Defending the Monash Gaza solidarity encampment

10 May 2024
Luka Kiernan
The Monash University Gaza solidarity encampment PHOTO: Luka Kiernan

The Monash Gaza solidarity encampment, at the university’s Clayton campus in south-east Melbourne, has been attacked by Zionists and far-right activists repeatedly since its establishment on May Day.

Inspired by events at New York’s Columbia University and by the encampment movement elsewhere in the US, Monash students set up our own to demand that the university divest from Israel and that the government stop providing support to the apartheid state.

On the first night, around a dozen men, mostly middle-aged, invaded the camp at 2am. One claimed to be a serving member of the Israeli military. They smashed a gazebo and threatened activists with violence. They played Hebrew songs calling Palestinians “swarms of rats” who “will die in the dungeons” and sang Advance Australia Fair.

Eventually, police removed them.

Four nights later, they came back. But this time, the handful of far-right Israel supporters was confronted by 70 people who arrived after a social media callout for solidarity. Their attempted “invasion” of the encampment was turned into a rout.

“They fled, tails between their legs, resoundingly defeated”, Madi Curkovic, a Monash Students for Palestine organiser, said.

Zionists have constantly harassed the camp in daylight hours, often taunting activists with statements such as: “What genocide? There is no genocide happening” and “Palestine does not exist”. A student wearing an Israeli flag as a cape forced his way into the camp and allegedly assaulted Madi during one of the Zionist mobilisations. He returned the next day and planted himself in the middle of the encampment for several hours, while dozens of others shouted from the outside.

While the Zionists yell their hateful slogans, activists and our supporters are rallying, chanting and forming human chains to defend the encampment. Rather than being browbeaten or intimidated, more students and supporters have joined us because of the attacks.
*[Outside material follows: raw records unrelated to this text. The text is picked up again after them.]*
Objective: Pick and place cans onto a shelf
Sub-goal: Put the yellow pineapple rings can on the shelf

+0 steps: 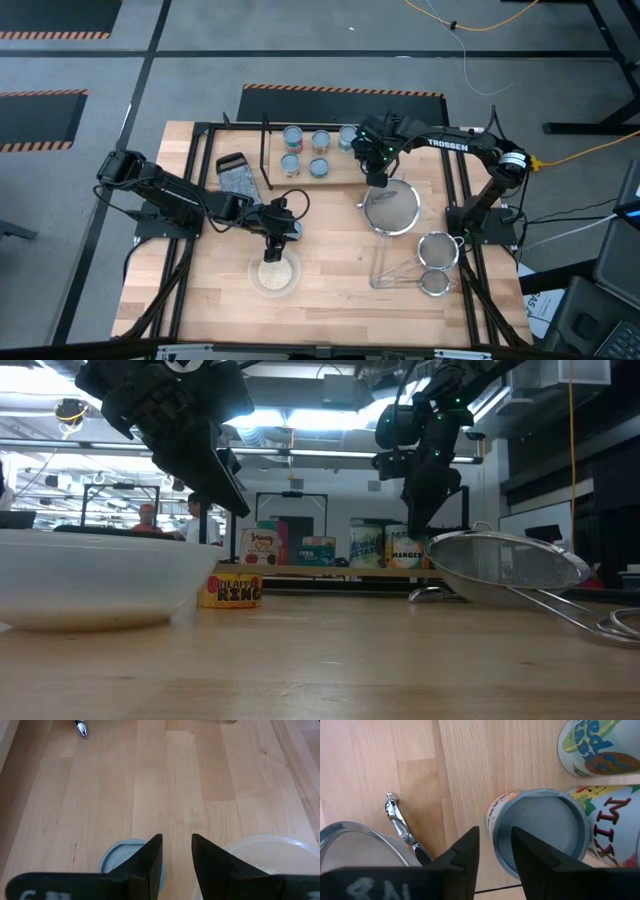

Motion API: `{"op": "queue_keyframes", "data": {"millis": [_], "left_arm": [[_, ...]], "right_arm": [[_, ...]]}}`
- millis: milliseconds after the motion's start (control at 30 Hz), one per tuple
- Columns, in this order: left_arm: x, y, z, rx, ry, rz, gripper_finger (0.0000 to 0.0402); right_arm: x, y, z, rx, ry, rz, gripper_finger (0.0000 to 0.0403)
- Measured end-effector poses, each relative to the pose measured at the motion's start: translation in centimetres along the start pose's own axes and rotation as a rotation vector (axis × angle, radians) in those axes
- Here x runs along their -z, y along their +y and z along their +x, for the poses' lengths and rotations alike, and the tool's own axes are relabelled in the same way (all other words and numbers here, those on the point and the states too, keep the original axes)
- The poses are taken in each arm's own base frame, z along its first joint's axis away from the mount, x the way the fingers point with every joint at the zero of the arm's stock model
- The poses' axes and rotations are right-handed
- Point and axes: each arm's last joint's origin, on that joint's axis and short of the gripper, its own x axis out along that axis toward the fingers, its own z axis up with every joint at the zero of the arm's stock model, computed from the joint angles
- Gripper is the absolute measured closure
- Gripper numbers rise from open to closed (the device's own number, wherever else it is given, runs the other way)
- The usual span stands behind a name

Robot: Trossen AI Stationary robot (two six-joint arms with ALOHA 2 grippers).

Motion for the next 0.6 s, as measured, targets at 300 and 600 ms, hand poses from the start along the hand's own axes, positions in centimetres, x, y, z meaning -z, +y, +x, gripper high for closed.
{"op": "queue_keyframes", "data": {"millis": [300,600], "left_arm": [[0.0,0.0,0.0,0.000,0.000,-0.001,0.0304],[0.0,0.0,-0.1,0.002,-0.002,0.000,0.0304]], "right_arm": [[-0.3,0.2,-0.7,-0.007,0.012,-0.007,0.0285],[-2.5,1.4,-5.1,-0.020,0.000,-0.058,0.0285]]}}
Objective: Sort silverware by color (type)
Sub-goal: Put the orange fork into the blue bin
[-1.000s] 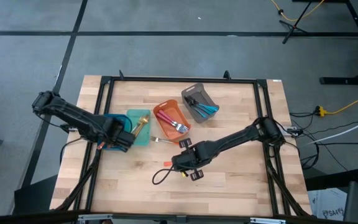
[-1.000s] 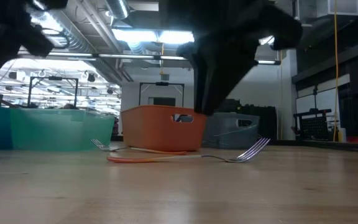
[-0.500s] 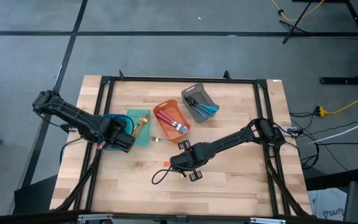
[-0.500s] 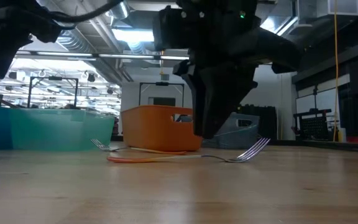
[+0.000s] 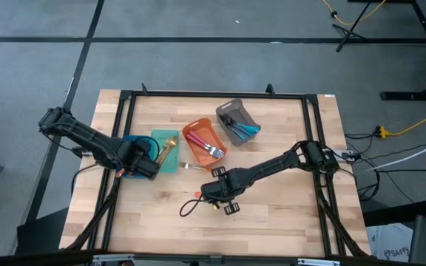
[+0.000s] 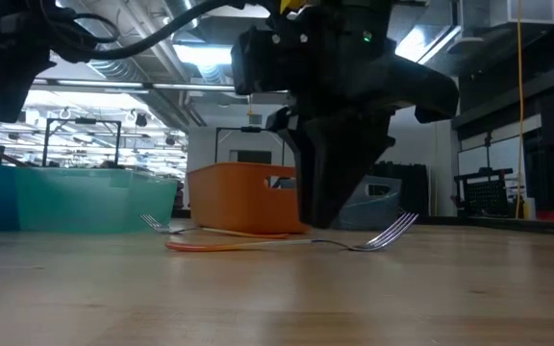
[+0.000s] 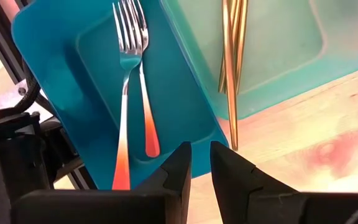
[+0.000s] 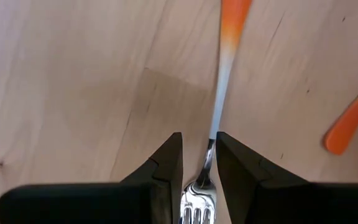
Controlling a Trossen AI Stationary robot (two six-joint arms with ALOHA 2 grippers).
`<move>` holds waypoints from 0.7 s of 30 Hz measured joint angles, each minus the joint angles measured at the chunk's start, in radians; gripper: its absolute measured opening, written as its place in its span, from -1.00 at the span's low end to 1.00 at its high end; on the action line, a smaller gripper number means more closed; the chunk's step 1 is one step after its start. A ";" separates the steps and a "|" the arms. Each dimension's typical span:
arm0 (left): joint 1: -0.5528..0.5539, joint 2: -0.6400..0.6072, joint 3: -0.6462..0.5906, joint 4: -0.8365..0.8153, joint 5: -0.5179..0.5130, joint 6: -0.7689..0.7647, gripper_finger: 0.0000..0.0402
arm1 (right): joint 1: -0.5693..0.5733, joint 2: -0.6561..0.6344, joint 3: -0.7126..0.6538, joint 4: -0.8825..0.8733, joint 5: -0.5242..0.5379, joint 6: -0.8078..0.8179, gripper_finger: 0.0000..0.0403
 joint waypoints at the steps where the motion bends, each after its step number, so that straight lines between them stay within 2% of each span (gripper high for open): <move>1: -0.003 0.000 0.000 0.000 -0.002 0.000 -0.74 | -0.001 0.000 0.000 0.000 0.000 0.000 -0.58; 8: -0.024 0.000 0.000 0.000 -0.020 0.000 -0.74 | -0.030 0.000 0.000 -0.003 -0.022 -0.007 -0.58; 13: -0.036 0.000 0.000 0.001 -0.024 0.000 -0.74 | -0.051 0.000 0.000 0.002 -0.080 0.011 -0.58; 21: -0.061 0.000 0.000 0.028 -0.067 -0.003 -0.74 | -0.051 0.002 0.000 0.022 -0.079 0.011 -0.58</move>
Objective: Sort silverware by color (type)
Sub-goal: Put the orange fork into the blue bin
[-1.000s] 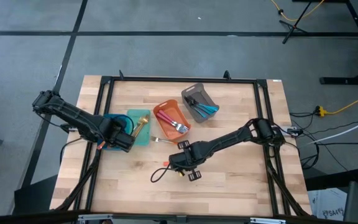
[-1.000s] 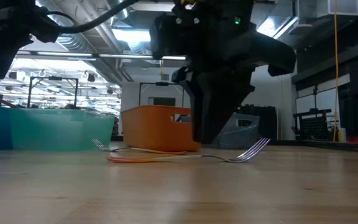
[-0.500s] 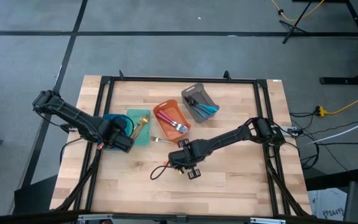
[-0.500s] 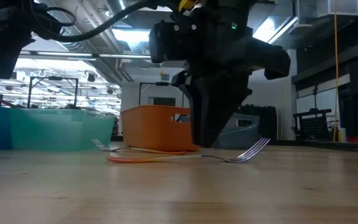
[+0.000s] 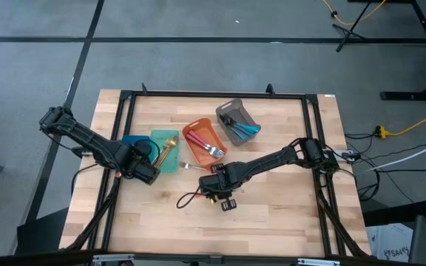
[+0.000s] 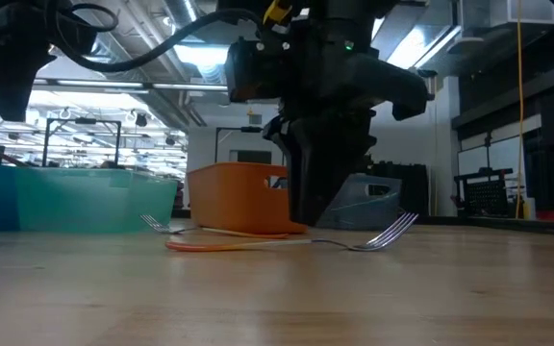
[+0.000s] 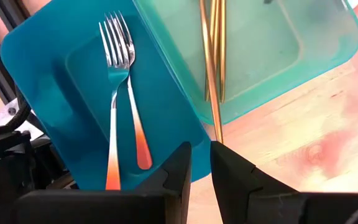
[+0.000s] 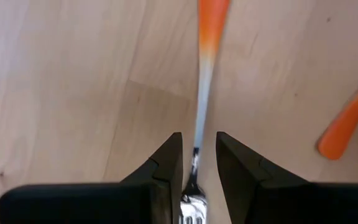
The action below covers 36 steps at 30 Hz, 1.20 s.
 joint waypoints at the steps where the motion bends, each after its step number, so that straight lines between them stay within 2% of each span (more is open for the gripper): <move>1: -0.002 0.000 0.000 0.001 0.000 0.000 -0.74 | 0.000 0.003 0.000 0.003 -0.002 0.000 -0.58; 7: -0.008 0.000 0.000 0.014 0.000 -0.001 -0.74 | 0.000 0.022 0.000 0.008 -0.035 0.000 -0.58; 36: -0.008 0.000 0.000 0.018 -0.003 0.000 -0.74 | 0.000 0.021 0.000 0.043 0.010 -0.066 -0.58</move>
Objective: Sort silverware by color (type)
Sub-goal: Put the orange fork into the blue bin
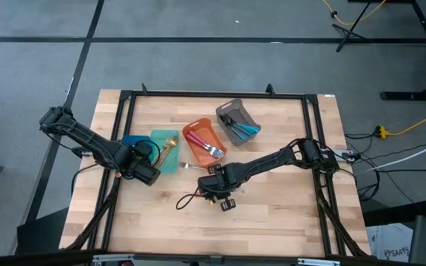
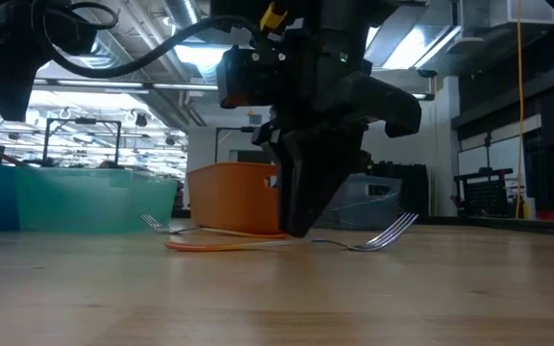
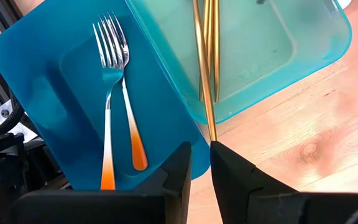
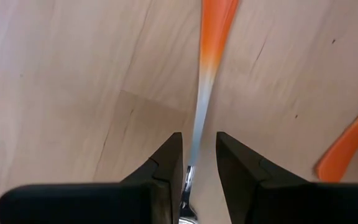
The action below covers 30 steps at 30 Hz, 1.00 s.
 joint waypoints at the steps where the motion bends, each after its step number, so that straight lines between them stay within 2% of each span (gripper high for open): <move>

It’s not surprising that the anti-Palestine presence has been strongest at Monash. The Australasian Union of Jewish Students, a pro-Israel student group, is particularly strong at the campus. It successfully campaigned to deregister the Socialist Alternative club in 2014 for its Palestine solidarity activism. Its members have largely been the ones harassing and intimidating activists at the camp.

This is the dynamic: Zionists and supporters of Israel’s genocide instigating campaigns of harassment, intimidation and threats of violence. Yet figures from both the Labor and Liberal parties have urged a crackdown on encampments around the country because Palestine solidarity activists allegedly are making people feel “unsafe”.

Opposition leader Peter Dutton labelled the camps “racist” and Labor MP Bill Shorten suggested they encourage students “to bully, coerce and intimidate”. It is absurd.

In addition to the attacks at Monash, fireworks have been hurled at the Adelaide University encampment on two separate occasions.

But the problem is not just the Zionists and the political right. The Monash Student Association, controlled by the Labor left faction, has been worse than silent. In last week’s student council meeting, Labor left members voted to prevent a discussion of the encampment.

They followed the vote with a statement saying that they were “gravely concerned with the recent violence” without saying who committed the violence, or even saying what the violence was about. It was essentially a “both sides are bad” statement—appalling in the context of both the genocide and of the mobilisation of forces against Palestine solidarity activism around the world.

Over the last few days, the university has started to move against the encampment. Campus security on 8 May began removing barricades established to defend the camp from the constant attacks. They issued a directive banning the phrase “from the river to the sea” and the words “intifada” and “genocide” from being used on campus and said that students ignoring the directive will face academic discipline.

Former Israeli military officer turned Free Palestine Melbourne activist Nachshon Amir expressed his outrage at this: “I am shocked that Australian students are being told that they can no longer call for freedom ‘from the river to the sea’. Is Monash University also an Israeli occupied territory?”

Yet student activists are remaining strong and united. We’ve established night watches and held several campus rallies of between 80 and 110. Large quantities of food and supplies have donated by local supporters, of which there are many.

Everyone involved is determined to keep fighting.